* What you should do
Repeat each line of the material below exactly.

* * * * * * * * *

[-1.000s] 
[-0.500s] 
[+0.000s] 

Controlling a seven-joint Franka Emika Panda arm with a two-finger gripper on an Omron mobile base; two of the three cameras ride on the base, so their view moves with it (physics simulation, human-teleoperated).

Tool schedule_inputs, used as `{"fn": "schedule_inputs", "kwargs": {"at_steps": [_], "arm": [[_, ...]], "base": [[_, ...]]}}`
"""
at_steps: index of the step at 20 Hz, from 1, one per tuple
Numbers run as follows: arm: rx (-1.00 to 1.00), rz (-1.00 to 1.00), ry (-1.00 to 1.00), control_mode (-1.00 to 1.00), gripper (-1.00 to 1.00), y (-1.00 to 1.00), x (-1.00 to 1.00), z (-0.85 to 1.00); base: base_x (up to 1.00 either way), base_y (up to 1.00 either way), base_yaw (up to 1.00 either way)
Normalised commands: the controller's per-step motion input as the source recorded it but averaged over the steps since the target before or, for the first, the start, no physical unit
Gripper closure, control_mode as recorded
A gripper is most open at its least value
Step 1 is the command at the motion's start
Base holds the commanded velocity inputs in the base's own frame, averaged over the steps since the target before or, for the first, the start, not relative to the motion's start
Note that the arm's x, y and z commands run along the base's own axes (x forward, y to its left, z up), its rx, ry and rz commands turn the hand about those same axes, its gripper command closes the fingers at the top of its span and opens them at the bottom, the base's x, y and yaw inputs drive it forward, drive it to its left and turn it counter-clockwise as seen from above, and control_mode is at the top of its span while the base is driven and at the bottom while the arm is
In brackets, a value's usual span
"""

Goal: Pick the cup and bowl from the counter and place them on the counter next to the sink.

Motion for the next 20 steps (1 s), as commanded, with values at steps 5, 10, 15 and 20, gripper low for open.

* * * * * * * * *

* Problem solution
[-1.000s] 
[-0.500s] 
[+0.000s] 

Controlling a seven-joint Franka Emika Panda arm with a two-finger gripper on an Omron mobile base; two of the three cameras ride on the base, so their view moves with it (physics simulation, human-teleoperated).

Tool schedule_inputs, used as `{"fn": "schedule_inputs", "kwargs": {"at_steps": [_], "arm": [[_, ...]], "base": [[_, ...]]}}`
"""
at_steps: index of the step at 20 Hz, from 1, one per tuple
Numbers run as follows: arm: rx (-1.00 to 1.00), rz (-1.00 to 1.00), ry (-1.00 to 1.00), control_mode (-1.00 to 1.00), gripper (-1.00 to 1.00), y (-1.00 to 1.00), x (-1.00 to 1.00), z (-0.85 to 1.00); base: base_x (up to 1.00 either way), base_y (up to 1.00 either way), base_yaw (up to 1.00 either way)
Normalised commands: the controller's per-step motion input as the source recorded it but averaged over the steps since the target before or, for the first, the start, no physical unit
Gripper closure, control_mode as recorded
A gripper is most open at its least value
Step 1 is the command at the motion's start
Base holds the commanded velocity inputs in the base's own frame, averaged over the steps since the target before or, for the first, the start, not relative to the motion's start
Note that the arm's x, y and z commands run along the base's own axes (x forward, y to its left, z up), its rx, ry and rz commands turn the hand about those same axes, its gripper command closes the fingers at the top of its span and opens them at the bottom, the base's x, y and yaw inputs drive it forward, drive it to its left and turn it counter-clockwise as seen from above, and control_mode is at the top of its span while the base is driven and at the bottom while the arm is
In brackets, a value's usual span
"""

Goal: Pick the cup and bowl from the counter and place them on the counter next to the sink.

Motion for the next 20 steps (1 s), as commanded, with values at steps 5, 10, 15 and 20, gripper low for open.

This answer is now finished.